Justiça do Trabalho autoriza envio de ofícios a corretoras para penhora de criptomoedas de devedores trabalhistas

A Justiça do Trabalho de Minas Gerais autorizou o envio de ofícios a corretoras de criptoativos para identificar a existência de criptomoedas em nome de devedores trabalhistas. A decisão, unânime, é da Décima Turma do Tribunal Regional do Trabalho de Minas Gerais (TRT-3) e foi proferida sob relatoria da desembargadora Taísa Maria Macena de Lima.

O caso teve origem em uma execução trabalhista movida por um ex-empregado de uma empresa de usinagem e soldagem de Ipatinga.
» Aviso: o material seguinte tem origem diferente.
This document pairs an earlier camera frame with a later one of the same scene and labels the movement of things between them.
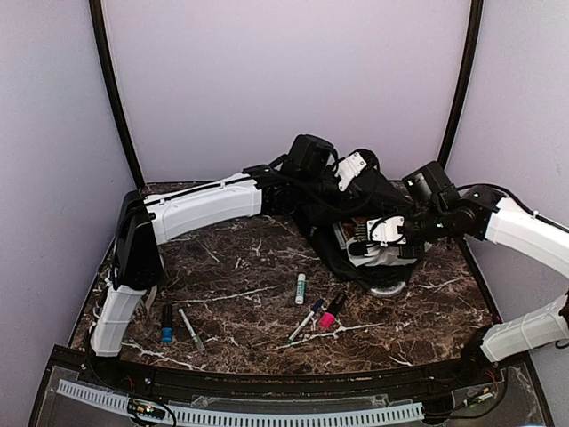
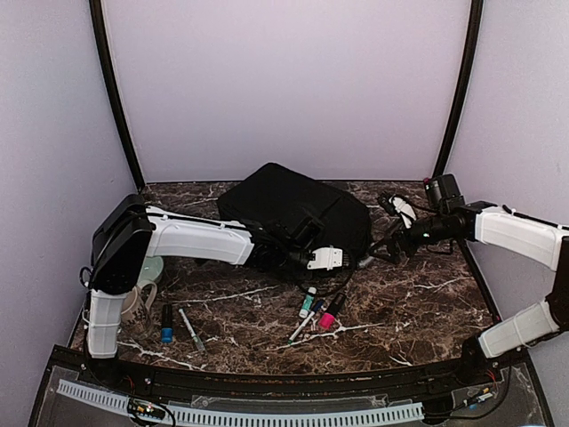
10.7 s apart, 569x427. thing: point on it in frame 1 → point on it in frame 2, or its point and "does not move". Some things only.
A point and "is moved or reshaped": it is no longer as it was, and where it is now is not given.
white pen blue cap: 306,321 does not move
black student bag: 378,197 is moved or reshaped
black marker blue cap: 167,330 does not move
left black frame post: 96,7 does not move
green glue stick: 301,288 → 308,302
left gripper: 355,193 → 297,274
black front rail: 233,382 does not move
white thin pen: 191,330 does not move
A 3ª Vara do Trabalho de Coronel Fabriciano havia negado o pedido, considerando a medida ineficaz diante da insolvência dos executados, classificados como “devedores contumazes”. O trabalhador recorreu, argumentando que a busca visava localizar patrimônio penhorável para quitar uma dívida que já se arrasta há mais de dez anos.

Ao analisar o recurso, a relatora considerou que a busca por criptomoedas é proporcional e razoável, especialmente diante da longa duração da execução, da natureza alimentar do crédito e do insucesso das tentativas tradicionais de cobrança. Ela destacou que o artigo 765 da CLT autoriza o juiz a adotar todas as diligências necessárias para assegurar a satisfação do crédito.
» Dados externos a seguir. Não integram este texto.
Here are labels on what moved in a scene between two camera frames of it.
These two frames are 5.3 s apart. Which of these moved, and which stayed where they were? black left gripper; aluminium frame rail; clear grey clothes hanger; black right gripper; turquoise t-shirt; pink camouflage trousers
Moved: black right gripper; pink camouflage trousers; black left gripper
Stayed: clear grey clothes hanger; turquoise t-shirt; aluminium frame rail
A desembargadora também citou o entendimento do Supremo Tribunal Federal (STF) na Ação Direta de Inconstitucionalidade (ADI) 5.941, que reconheceu a legitimidade de medidas atípicas para garantir a efetividade das decisões judiciais e a razoável duração do processo. Segundo a magistrada, a penhora de criptomoedas, embora não prevista expressamente em lei, é plenamente possível, conforme precedentes do Superior Tribunal de Justiça (STJ).

O acórdão destacou ainda os artigos 835, inciso XIII, e 139, inciso IV, do Código de Processo Civil (CPC), que permitem a penhora de quaisquer direitos patrimoniais e a adoção de medidas atípicas na fase de execução, quando necessárias para garantir a efetividade da decisão judicial.
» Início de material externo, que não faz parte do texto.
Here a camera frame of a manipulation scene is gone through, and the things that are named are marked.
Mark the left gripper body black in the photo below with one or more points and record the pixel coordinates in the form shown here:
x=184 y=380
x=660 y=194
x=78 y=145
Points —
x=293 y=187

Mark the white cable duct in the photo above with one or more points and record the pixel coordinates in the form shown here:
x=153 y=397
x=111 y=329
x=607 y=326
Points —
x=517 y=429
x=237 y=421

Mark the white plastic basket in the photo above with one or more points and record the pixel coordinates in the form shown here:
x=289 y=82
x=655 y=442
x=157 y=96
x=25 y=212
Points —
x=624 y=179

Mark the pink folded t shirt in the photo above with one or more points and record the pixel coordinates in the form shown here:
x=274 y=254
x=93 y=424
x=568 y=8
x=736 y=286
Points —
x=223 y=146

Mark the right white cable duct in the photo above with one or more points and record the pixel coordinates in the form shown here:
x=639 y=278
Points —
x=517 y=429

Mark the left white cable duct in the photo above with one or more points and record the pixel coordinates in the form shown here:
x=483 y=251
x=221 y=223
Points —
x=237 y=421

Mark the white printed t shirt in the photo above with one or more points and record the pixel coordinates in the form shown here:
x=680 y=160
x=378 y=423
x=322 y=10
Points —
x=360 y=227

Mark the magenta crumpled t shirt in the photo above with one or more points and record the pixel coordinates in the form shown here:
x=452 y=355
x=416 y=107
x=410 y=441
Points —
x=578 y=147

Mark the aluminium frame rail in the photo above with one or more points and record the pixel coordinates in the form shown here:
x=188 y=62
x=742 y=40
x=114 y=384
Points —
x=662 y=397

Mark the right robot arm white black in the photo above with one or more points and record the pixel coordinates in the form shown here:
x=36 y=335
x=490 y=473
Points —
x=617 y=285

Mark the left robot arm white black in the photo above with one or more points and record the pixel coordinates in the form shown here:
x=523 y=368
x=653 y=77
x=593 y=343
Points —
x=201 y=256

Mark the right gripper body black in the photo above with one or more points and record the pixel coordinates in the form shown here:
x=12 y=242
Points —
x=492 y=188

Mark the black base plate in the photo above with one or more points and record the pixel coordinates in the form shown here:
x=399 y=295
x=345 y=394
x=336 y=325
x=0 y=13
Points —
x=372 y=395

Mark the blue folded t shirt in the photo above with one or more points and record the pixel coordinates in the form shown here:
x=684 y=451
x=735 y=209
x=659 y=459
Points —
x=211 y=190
A relatora frisou que a medida respeita o princípio do menor prejuízo possível ao devedor e não viola direitos fundamentais. O colegiado acompanhou o voto da magistrada e determinou a expedição dos ofícios solicitados.

Apesar da autorização, não foram localizadas criptomoedas pertencentes aos devedores. O trabalhador foi intimado a indicar novos meios de prosseguir com a execução, mas não deu andamento ao processo, que permanece suspenso por até dois anos.